Copy each line of the data exactly. Leave nothing out.

──────────

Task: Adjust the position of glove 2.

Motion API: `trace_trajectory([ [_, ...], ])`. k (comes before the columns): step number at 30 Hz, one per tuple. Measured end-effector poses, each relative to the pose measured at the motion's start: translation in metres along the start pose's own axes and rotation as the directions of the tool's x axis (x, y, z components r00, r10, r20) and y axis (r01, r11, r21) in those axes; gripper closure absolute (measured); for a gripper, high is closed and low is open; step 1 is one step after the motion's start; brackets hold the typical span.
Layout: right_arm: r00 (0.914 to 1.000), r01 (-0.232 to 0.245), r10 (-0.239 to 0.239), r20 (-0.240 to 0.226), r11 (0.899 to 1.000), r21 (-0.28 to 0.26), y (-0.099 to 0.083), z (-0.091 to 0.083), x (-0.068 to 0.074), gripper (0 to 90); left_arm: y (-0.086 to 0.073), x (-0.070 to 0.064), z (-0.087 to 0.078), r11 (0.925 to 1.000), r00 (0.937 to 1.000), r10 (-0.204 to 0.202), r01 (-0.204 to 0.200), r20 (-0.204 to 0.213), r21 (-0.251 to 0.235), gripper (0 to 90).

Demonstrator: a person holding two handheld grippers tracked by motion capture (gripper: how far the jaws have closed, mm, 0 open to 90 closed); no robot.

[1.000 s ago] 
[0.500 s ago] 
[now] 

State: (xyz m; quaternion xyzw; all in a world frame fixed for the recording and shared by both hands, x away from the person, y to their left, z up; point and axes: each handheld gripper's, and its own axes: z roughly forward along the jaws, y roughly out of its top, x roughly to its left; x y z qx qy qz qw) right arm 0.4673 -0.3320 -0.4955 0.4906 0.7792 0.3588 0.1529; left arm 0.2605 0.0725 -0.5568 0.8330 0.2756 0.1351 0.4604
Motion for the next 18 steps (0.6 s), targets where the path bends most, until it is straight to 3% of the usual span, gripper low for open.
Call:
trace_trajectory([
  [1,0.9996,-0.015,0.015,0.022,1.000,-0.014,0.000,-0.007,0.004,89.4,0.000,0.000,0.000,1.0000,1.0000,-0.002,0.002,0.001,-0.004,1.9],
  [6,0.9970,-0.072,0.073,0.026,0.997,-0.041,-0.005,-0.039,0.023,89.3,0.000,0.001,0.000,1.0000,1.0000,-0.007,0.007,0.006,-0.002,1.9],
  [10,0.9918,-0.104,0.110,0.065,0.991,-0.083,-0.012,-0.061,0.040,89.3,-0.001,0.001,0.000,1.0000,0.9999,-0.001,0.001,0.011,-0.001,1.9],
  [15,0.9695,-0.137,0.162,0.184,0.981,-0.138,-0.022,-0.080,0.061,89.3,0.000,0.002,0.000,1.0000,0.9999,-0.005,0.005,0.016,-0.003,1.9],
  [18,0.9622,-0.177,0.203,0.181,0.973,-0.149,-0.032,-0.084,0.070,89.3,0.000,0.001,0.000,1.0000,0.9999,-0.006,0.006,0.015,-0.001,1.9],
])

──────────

**Answer for the task**
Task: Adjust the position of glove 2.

Motion API: `trace_trajectory([ [_, ...], ])`. k (comes before the columns): step number at 30 Hz, one per tuple. Measured end-effector poses, each relative to the pose measured at the motion's start: translation in metres along the start pose's own axes and rotation as the directions of the tool's x axis (x, y, z components r00, r10, r20) and y axis (r01, r11, r21) in those axes; gripper closure absolute (measured); for a gripper, high is closed and low is open; step 1 is one step after the motion's start; brackets hold the typical span.
Layout: right_arm: r00 (0.914 to 1.000), r01 (-0.232 to 0.245), r10 (-0.239 to 0.239), r20 (-0.240 to 0.226), r11 (0.899 to 1.000), r21 (-0.28 to 0.26), y (-0.099 to 0.083), z (-0.091 to 0.083), x (-0.068 to 0.074), gripper (0 to 90); left_arm: y (-0.086 to 0.073), x (-0.070 to 0.064), z (-0.087 to 0.078), r11 (0.925 to 1.000), r00 (0.937 to 1.000), r10 (-0.204 to 0.202), r01 (-0.204 to 0.200), r20 (-0.204 to 0.213), r21 (-0.251 to 0.235), gripper (0 to 90).

Demonstrator: a person holding two handheld grippers tracked by motion capture (gripper: how far the jaws have closed, mm, 0 open to 90 closed); no robot.

[1.000 s ago] 
[0.500 s ago] 
[now] 

State: (xyz m; quaternion xyzw; all in a world frame fixed for the recording and shared by both hands, x away from the person, y to their left, z up; point and axes: each handheld gripper's, and its own axes: z roughly forward along the jaws, y roughly out of its top, x roughly to its left; x y z qx qy qz qw) right arm 0.4673 -0.3320 -0.4955 0.4906 0.7792 0.3588 0.1529; left arm 0.2605 0.0725 -0.5568 0.8330 0.2756 0.1351 0.4604
Motion for the next 18 steps (0.6 s), targets where the path bends most, until it is straight to 3% of the usual span, gripper low for open.
Call:
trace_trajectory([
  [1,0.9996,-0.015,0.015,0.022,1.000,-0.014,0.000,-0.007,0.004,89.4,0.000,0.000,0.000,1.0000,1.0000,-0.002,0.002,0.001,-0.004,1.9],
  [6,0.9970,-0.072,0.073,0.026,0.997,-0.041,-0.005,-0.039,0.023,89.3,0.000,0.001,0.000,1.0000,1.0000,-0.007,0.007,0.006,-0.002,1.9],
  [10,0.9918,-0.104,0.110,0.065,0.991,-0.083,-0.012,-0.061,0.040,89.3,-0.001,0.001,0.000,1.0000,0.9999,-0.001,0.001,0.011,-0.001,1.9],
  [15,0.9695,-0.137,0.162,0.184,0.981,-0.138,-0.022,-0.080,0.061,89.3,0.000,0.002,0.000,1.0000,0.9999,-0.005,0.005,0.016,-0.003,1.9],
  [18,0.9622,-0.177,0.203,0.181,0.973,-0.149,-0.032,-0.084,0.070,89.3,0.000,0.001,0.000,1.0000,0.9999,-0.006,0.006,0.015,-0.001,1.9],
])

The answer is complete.